In this blog post, we will explore effective strategies to identify which teams or users are driving up costs
Use BigQuery Labels for Cost Attribution
To track query costs accurately, one option is to employ BigQuery labels. Although this method requires users to set labels manually before executing queries, it provides granular cost attribution. However, relying solely on users’ compliance may not always yield optimal results.
Leverage BigQuery Job Information Schema
BigQuery maintains detailed information for each job execution, including user details, slot utilization, and data processed. By querying the job information schema, you can calculate the query analysis cost per user accurately.

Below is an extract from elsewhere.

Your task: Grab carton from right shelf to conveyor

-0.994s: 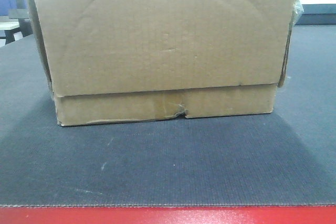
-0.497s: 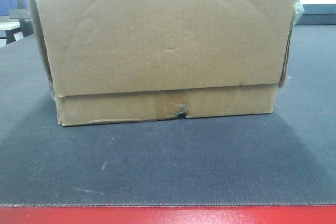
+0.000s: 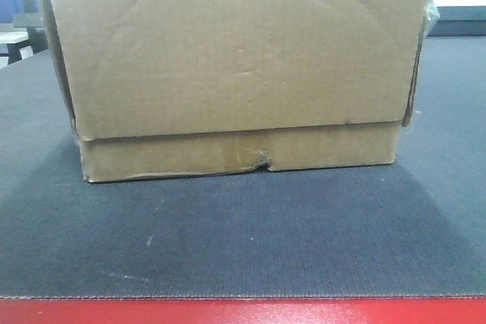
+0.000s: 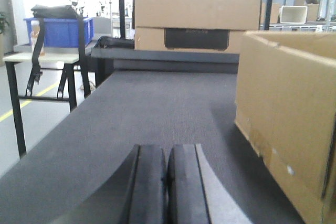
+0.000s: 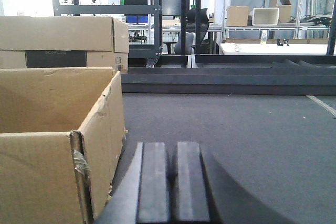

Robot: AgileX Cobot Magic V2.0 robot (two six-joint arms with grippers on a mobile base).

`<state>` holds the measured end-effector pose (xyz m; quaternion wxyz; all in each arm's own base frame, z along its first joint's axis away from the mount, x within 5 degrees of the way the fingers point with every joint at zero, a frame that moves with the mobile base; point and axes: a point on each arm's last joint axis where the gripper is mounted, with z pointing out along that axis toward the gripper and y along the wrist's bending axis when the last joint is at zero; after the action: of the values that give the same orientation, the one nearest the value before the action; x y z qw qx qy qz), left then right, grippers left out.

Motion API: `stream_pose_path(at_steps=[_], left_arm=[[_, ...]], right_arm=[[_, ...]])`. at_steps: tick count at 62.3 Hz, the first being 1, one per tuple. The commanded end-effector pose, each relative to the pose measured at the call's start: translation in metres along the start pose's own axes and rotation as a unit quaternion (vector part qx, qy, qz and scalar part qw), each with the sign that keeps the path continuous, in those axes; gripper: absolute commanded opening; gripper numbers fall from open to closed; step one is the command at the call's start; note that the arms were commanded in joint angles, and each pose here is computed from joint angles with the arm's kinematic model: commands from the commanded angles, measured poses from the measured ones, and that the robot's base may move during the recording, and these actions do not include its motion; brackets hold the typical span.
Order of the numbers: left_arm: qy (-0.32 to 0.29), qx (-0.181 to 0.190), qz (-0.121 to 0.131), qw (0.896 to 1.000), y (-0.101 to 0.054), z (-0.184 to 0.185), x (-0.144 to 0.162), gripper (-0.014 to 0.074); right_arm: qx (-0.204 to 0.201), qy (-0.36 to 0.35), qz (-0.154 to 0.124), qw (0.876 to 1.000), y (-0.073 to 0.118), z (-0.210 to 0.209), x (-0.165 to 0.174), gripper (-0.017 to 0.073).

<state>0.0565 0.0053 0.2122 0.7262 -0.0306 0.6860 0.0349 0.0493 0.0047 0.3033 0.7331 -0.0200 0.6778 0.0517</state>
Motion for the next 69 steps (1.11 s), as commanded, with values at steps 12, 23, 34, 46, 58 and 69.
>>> stream_pose_path(at_steps=[12, 23, 34, 46, 58, 69], left_arm=[[0.001, -0.001, -0.003, 1.000, 0.0001, -0.0005, 0.0019, -0.0003], [0.001, -0.001, -0.003, 1.000, 0.0001, -0.0005, 0.0019, -0.0003], [0.001, -0.001, -0.003, 1.000, 0.0001, -0.0005, 0.0019, -0.0003], [0.001, -0.001, -0.003, 1.000, 0.0001, -0.0005, 0.0019, -0.0003], [0.001, -0.001, -0.003, 1.000, 0.0001, -0.0005, 0.0019, -0.0003], [0.001, -0.001, -0.003, 1.000, 0.0001, -0.0005, 0.0019, -0.0003]], right_arm=[[0.002, -0.012, -0.008, 1.000, -0.0002, -0.0009, -0.0017, -0.0069], [0.002, -0.012, -0.008, 1.000, -0.0002, -0.0009, -0.0017, -0.0069], [0.002, -0.012, -0.008, 1.000, -0.0002, -0.0009, -0.0017, -0.0069], [0.002, -0.012, -0.008, 1.000, -0.0002, -0.0009, -0.0017, -0.0069], [0.002, -0.012, -0.008, 1.000, -0.0002, -0.0009, -0.0017, -0.0069], [0.002, -0.011, -0.008, 1.000, -0.0003, -0.0007, -0.0010, -0.0069]])
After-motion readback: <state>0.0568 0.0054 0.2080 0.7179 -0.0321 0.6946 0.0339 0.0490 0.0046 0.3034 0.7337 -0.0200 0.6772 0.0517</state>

Ensure that the following permissions are granted to run this query:
- bigquery.resourceViewer
- bigquery.metadataViewer
SELECT user_email, SUM(total_cost) total_cost_per_user FROM ( SELECT reservation_id, user_email, CASE WHEN reservation_id IS NULL THEN (SUM(total_bytes_processed)/1024/1024/1024/1024)*5 -- 5 USD by TB processed WHEN reservation_id is not null and reservation_id <> "default-pipeline" then (SUM(jbo.total_slot_ms)/(1000*60*60))*0.069 -- 0.69 USD per slot hour for northamerica-northeast1 END AS total_cost FROM region-northamerica-northeast1.INFORMATION_SCHEMA.JOBS_BY_ORGANIZATION jbo WHERE DATE(creation_time) >= "2023-05-01" --change the filter GROUP BY reservation_id, user_email ) GROUP BY user_email ORDER BY total_cost_per_user DESC
Understand the Limitations of Cost Calculation using Information Schema
If your organization is utilizing on-demand pricing in BigQuery, the cost calculated through the information schema will closely align with the cost report.

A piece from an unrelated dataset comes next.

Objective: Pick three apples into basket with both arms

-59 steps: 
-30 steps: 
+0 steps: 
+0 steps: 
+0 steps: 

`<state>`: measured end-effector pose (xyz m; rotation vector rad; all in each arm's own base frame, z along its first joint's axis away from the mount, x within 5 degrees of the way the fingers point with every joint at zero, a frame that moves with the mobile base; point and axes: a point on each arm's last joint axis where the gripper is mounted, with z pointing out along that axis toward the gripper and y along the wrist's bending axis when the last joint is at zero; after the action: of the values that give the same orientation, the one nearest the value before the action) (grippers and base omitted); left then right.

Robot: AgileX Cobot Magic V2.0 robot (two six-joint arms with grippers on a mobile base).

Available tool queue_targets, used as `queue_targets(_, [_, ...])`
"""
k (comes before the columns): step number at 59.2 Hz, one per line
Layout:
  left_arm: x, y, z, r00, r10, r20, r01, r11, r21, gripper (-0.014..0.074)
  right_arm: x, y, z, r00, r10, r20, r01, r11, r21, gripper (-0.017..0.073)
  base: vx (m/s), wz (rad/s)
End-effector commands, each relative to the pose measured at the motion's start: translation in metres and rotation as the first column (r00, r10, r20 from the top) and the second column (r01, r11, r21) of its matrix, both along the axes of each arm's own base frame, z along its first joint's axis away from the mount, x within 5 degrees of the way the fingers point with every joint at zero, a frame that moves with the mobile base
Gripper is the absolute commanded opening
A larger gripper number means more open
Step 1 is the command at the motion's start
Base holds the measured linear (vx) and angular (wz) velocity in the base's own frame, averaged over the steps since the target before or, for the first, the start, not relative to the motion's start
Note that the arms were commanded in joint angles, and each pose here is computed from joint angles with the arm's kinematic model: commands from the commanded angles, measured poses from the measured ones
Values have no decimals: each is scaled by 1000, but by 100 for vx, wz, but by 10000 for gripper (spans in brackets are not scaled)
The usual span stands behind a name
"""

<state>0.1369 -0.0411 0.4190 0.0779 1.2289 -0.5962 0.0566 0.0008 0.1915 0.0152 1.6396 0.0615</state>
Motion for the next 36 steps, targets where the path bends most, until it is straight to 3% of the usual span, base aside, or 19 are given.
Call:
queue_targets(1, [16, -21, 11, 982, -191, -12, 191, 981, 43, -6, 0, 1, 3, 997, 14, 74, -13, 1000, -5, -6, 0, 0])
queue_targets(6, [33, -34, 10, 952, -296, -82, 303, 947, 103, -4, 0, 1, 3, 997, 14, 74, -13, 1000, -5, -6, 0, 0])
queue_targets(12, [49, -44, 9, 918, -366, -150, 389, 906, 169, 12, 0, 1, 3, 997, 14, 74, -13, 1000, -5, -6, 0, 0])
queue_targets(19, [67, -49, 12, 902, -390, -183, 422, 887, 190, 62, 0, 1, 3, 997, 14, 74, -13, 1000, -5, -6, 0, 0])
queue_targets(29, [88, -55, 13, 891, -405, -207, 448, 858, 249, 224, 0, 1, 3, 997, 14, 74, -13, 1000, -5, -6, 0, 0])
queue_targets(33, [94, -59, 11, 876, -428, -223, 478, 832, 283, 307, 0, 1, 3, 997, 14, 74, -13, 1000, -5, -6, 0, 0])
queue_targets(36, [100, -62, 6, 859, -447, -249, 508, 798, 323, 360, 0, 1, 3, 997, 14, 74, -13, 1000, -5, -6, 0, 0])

However, if you organization is using auto-scalling slots, cost calculation through the information schema may not provide accurate results. While the information schema captures slot utilization during query execution, it doesn’t account for slots used during scale-up, scale-down, or the cooldown period. As a result, there may be discrepancies between the cost reported in the information schema and the actual cost shown in the cost report. This difference becomes more prominent for queries with shorter execution times (within 1 minute).
Looker Studio Reports for Quick Analysis and Visualization
To streamline the process of extracting query cost information, consider creating Looker Studio reports. These reports offer date filters, enabling quick access to the desired information. Additionally, Looker Studio reports provide a visual representation of query costs, facilitating a better understanding of cost trends and patterns.